Arabic-language weekly women's magazine published in Egypt

Nesf El Dunia (نصف الدنيا), also known as Nisf El Dunia, is a monthly women's and political magazine. It was published in Cairo, Egypt, and has been in circulation since 1989.

==History and profile==
Nesf El Dunia was first published in 1989. It is published by Al Ahram publication group, and its editors-in-chief are appointed by the Supreme Press Council which is a state-run body. The weekly is based in Cairo.

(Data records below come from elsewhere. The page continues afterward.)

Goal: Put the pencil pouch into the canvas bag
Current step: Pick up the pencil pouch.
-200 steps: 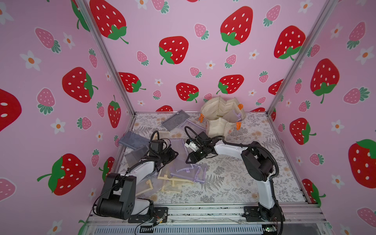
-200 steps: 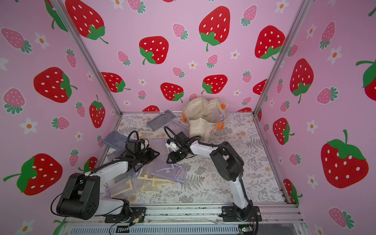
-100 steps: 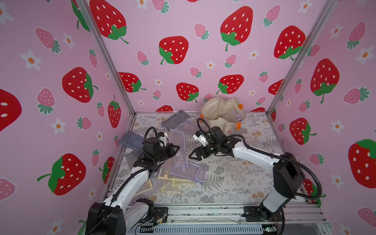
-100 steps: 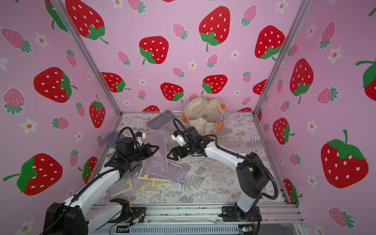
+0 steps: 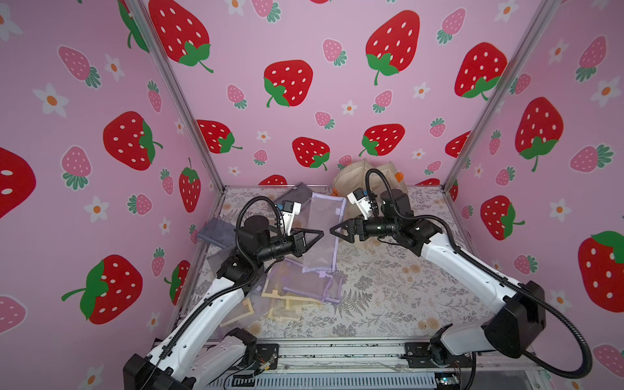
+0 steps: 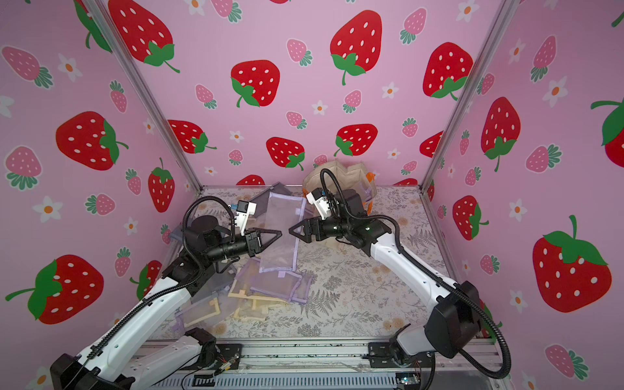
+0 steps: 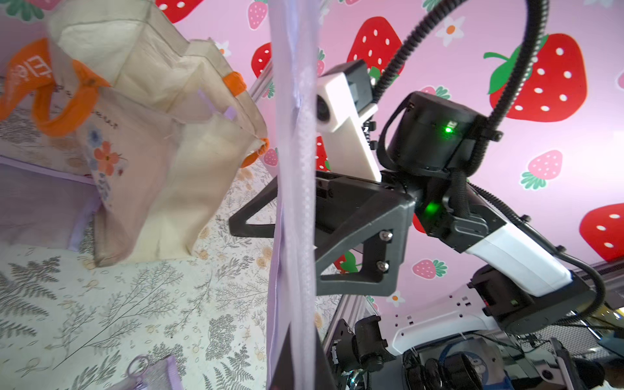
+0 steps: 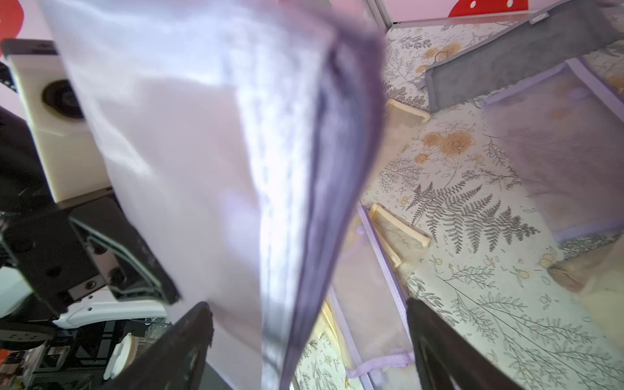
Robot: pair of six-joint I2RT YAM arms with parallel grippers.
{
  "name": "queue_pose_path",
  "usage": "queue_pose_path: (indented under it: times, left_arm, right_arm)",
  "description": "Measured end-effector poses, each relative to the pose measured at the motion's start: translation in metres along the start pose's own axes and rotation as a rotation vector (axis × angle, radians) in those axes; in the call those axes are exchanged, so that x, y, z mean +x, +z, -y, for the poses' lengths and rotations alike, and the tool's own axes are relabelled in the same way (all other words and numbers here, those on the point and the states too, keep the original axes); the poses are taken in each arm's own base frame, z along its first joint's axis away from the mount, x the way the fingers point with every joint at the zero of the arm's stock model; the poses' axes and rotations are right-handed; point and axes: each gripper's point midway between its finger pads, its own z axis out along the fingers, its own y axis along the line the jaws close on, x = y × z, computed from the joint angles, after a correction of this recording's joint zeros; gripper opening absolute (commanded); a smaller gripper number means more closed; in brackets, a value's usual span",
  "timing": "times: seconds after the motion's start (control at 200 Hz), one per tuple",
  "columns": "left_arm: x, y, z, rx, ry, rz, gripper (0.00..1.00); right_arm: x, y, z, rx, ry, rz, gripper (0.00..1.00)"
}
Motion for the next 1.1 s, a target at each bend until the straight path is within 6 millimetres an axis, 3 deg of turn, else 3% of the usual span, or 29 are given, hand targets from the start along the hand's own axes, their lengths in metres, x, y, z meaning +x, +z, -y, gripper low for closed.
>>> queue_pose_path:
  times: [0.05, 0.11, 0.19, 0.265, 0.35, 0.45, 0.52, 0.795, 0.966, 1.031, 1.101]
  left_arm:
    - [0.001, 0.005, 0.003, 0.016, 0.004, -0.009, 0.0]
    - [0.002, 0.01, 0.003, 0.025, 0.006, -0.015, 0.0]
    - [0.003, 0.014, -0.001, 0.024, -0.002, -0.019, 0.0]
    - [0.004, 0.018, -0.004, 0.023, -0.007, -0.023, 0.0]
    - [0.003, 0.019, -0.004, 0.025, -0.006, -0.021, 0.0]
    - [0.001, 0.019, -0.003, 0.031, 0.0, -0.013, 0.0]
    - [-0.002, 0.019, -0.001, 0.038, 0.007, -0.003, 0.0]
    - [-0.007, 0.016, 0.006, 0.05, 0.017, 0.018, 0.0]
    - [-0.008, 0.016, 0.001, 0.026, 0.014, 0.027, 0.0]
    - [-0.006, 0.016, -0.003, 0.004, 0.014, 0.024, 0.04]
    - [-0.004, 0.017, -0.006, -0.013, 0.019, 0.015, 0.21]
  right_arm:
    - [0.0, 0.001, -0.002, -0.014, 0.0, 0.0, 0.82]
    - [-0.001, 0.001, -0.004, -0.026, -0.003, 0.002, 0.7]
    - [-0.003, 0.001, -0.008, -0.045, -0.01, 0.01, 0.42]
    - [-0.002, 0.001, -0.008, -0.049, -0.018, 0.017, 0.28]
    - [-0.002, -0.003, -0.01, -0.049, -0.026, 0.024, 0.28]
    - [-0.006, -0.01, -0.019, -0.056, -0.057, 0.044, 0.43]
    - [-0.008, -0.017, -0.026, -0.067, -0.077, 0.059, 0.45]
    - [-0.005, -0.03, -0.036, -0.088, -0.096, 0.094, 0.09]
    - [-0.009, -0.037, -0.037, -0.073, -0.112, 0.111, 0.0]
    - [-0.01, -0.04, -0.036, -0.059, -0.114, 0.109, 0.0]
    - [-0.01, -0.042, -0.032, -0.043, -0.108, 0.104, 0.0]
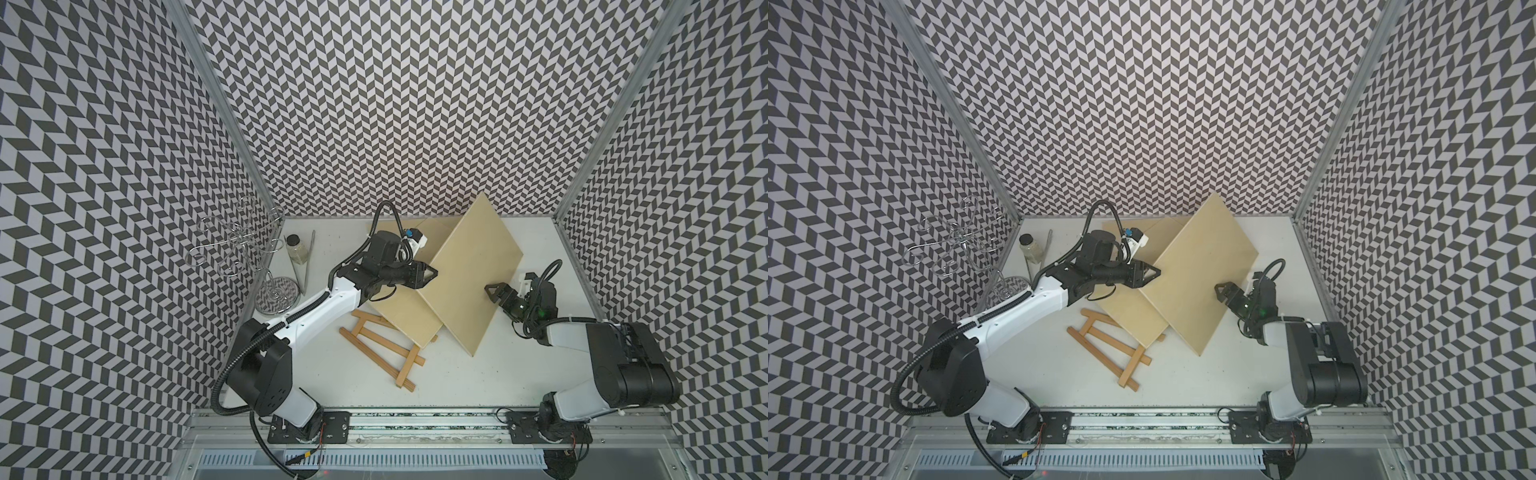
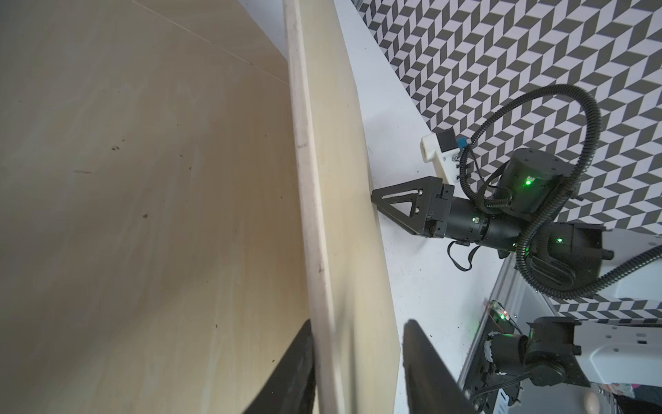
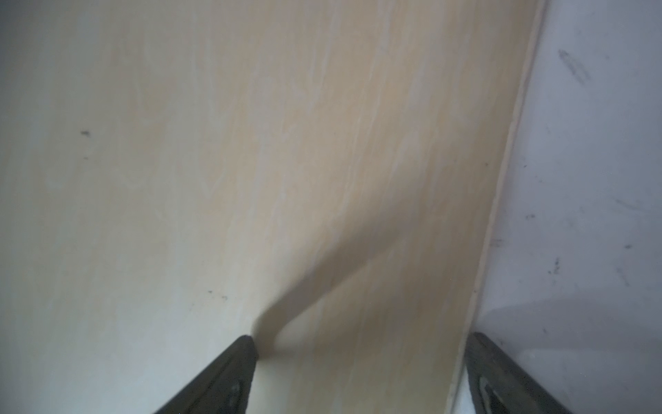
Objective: Assemble the easel
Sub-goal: Pick up the drawing board.
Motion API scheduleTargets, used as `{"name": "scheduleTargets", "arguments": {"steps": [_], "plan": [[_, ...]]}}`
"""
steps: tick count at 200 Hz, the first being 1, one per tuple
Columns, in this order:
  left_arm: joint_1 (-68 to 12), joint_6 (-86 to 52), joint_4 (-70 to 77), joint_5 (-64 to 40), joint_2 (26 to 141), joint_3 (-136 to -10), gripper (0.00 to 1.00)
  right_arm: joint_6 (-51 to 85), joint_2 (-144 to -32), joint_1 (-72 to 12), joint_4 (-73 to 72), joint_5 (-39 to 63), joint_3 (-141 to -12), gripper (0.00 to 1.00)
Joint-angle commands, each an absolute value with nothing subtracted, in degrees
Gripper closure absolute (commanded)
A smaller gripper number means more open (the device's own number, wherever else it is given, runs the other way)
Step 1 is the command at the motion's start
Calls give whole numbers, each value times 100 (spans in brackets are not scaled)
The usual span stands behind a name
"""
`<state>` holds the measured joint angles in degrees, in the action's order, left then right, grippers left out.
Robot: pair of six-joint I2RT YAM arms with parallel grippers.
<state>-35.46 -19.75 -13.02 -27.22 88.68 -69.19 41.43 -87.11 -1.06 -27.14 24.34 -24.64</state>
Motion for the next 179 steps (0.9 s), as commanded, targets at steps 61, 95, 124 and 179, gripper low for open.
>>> {"name": "scheduleTargets", "arguments": {"steps": [61,95,124,179], "plan": [[-4160,-1379,-1807,-3513,9408,-8006,66,4108,-8698,-687,-3371,2862,-2232,10],[-4168,-1480,-2537,-3014,9702,-8538,80,3900,-8481,-915,-3217,2629,-2284,10],[-4205,-1447,-3041,-2656,9778,-8857,88,3698,-8187,-1036,-2934,2350,-2354,10],[-4318,-1707,-2876,-2163,9533,-9084,100,3484,-7265,-1107,-2269,1941,-2389,10]]}}
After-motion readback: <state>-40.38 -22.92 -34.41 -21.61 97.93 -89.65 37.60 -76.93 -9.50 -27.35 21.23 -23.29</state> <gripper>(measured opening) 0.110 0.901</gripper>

The magazine targets the working Egyptian women. It offers political news, and covers also articles about legal, religious, social affairs, focusing on their relation to women. The magazine includes a special section on female genital mutilation which features articles about its negative aspects. In addition, the weekly publishes interviews with significant female figures one of which was with Naglaa Ali Mahmoud, wife of Egypt's former President Mohamed Morsi.

Afkar El Kharadly and Ali Al Sayed are former editors-in-chief of the weekly. In June 2014, Amal Fawzi was appointed to the post. In September 2020 Marwa Mamdouh Anis Al Tobji was named as the editor-in-chief of the magazine. In April 2024, the magazine "Nifs El Dunia" was merged with "El Beit Magazine," transforming it into a monthly publication. Sawsan Mourad Ezzelarab took over as the editor-in-chief.

The circulation of Nesf El Dunia in 2000 was 350,000 copies.